I am learning about theoretical DC motors where the rotational motion is produced due to torque on either side of a coil.

However, after researching real DC motors it seems to me that the winding pattern of the 3 coils would cause torque on each side to approximately cancel out , since the 2 ends of the coil are not on opposite sides of the circle, but rather wound about 1/3 of the armature (see image).

Instead, the motion is produced due to the 3 sections of the armature being magnetised as N and S poles to produce an attraction and/or repulsion from the stator poles.

However, N and S poles are just an abstraction which apply equivalently to a theoretical DC motor, where one side of the coil is a N pole and the other is a S pole (e.g. in the image below the bottom of the coil is a N pole).

Therefore, the underlying principles of the two motors must be the same, yet I cannot understand why. How can torque have any effect in the real motor construction? What equations are used to calculate the speed of rotation of a real motor if equations relating to torque on the coils are not applicable?

Answer 1

It's more than just the coils. In the case of a motor whose armature is made of some magnetic material (I'm going to say "iron", even if it isn't), then the magnetic field produced by the armature is not, necessarily, lined up with the magnetic field that would be produced by the coils in isolation, or if they were wound on some non-magnetic material.

So in the top picture, the armature does act pretty much like a bar magnet that has two south poles each 60 degrees off of vertical, and one north pole pointing down. The average magnetic field of the armature is pointing straight down, and since the magnetic field of the stator is across the page, that generates a torque.

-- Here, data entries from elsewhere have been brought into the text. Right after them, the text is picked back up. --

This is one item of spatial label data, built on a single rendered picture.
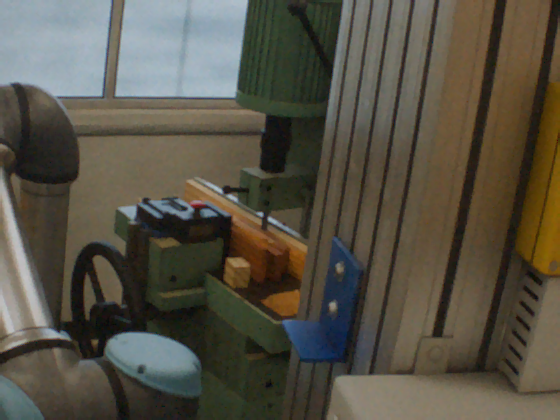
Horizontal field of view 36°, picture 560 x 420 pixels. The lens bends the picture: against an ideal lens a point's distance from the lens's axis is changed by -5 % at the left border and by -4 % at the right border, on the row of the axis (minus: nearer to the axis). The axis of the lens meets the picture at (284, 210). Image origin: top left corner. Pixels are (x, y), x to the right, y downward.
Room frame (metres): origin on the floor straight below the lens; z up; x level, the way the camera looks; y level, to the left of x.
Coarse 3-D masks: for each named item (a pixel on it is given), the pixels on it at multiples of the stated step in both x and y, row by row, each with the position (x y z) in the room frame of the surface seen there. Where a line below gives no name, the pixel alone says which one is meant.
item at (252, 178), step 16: (240, 176) 1.67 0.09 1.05; (256, 176) 1.63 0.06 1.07; (272, 176) 1.64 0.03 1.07; (288, 176) 1.66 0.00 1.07; (304, 176) 1.68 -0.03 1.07; (256, 192) 1.62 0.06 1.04; (272, 192) 1.64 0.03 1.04; (288, 192) 1.66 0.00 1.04; (256, 208) 1.62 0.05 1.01; (272, 208) 1.64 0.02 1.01; (288, 208) 1.66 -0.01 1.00
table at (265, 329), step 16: (128, 208) 1.83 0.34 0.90; (208, 272) 1.53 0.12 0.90; (224, 272) 1.54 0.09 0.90; (192, 288) 1.52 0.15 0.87; (208, 288) 1.52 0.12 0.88; (224, 288) 1.48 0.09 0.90; (240, 288) 1.48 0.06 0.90; (256, 288) 1.49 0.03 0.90; (272, 288) 1.50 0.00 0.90; (288, 288) 1.51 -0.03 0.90; (160, 304) 1.47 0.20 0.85; (176, 304) 1.48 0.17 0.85; (192, 304) 1.50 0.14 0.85; (208, 304) 1.51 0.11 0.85; (224, 304) 1.47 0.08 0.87; (240, 304) 1.44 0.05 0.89; (256, 304) 1.42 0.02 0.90; (240, 320) 1.43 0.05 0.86; (256, 320) 1.40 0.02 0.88; (272, 320) 1.37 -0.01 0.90; (288, 320) 1.38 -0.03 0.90; (256, 336) 1.39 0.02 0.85; (272, 336) 1.36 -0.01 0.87; (272, 352) 1.36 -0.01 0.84
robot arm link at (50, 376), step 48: (0, 96) 1.11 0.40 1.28; (0, 144) 1.05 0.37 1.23; (0, 192) 1.01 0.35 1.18; (0, 240) 0.95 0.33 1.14; (0, 288) 0.91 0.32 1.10; (0, 336) 0.87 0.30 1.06; (48, 336) 0.87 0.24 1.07; (0, 384) 0.80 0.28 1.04; (48, 384) 0.82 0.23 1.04; (96, 384) 0.85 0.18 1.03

This is really asking too much from what's supposed to be an analogy, but I'm pretty sure that if you could actually measure the forces on each leg of the armature in the top picture you'd see this: the upper left one would be pulled down and to the left, contributing to torque because it "wants" to be aligned to the stator's north pole; similarly, the upper right one would be pushed up and to the left, trying to get away from the stator's south pole; the bottom leg would be pulled straight to the right, trying to simultaneously get away from the north stator pole and to the south stator pull.

The net result would be the torque shown.